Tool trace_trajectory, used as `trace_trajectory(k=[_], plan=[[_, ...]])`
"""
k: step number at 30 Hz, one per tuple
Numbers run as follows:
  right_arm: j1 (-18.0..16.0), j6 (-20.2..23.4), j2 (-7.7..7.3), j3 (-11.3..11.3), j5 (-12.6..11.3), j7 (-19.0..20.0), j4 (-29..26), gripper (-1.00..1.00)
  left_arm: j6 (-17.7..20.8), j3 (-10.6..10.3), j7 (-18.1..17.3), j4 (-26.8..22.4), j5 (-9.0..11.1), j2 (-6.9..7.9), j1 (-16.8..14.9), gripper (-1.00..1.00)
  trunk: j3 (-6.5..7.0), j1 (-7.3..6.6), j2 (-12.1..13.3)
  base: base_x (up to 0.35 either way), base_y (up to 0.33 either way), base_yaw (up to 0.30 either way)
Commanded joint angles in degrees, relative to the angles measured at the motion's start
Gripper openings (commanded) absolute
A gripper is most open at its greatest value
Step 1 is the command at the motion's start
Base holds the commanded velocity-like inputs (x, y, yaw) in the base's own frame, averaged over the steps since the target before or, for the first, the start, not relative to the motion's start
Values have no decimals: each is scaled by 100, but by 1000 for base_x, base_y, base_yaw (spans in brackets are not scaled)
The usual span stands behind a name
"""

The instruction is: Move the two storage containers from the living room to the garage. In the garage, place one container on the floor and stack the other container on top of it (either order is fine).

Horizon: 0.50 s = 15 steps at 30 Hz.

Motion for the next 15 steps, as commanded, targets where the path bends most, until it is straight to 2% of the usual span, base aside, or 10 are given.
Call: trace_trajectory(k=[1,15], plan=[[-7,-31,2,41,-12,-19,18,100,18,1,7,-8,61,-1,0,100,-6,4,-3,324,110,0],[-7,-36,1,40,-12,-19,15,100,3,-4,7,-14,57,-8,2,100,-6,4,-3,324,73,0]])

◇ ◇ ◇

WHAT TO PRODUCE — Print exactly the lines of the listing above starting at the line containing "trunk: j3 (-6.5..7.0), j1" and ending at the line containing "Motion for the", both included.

ANSWER BELOW —
  trunk: j3 (-6.5..7.0), j1 (-7.3..6.6), j2 (-12.1..13.3)
  base: base_x (up to 0.35 either way), base_y (up to 0.33 either way), base_yaw (up to 0.30 either way)
Commanded joint angles in degrees, relative to the angles measured at the motion's start
Gripper openings (commanded) absolute
A gripper is most open at its greatest value
Step 1 is the command at the motion's start
Base holds the commanded velocity-like inputs (x, y, yaw) in the base's own frame, averaged over the steps since the target before or, for the first, the start, not relative to the motion's start
Values have no decimals: each is scaled by 100, but by 1000 for base_x, base_y, base_yaw (spans in brackets are not scaled)
The usual span stands behind a name
"""

The instruction is: Move the two storage containers from the living room to the garage. In the garage, place one container on the floor and stack the other container on top of it (either order is fine).

Horizon: 0.50 s = 15 steps at 30 Hz.

Motion for the next 15 steps, as commanded, targets where the path bends most, until it is straight to 2% of the usual span, base aside, or 10 are given.

There is nothing more to the exercise.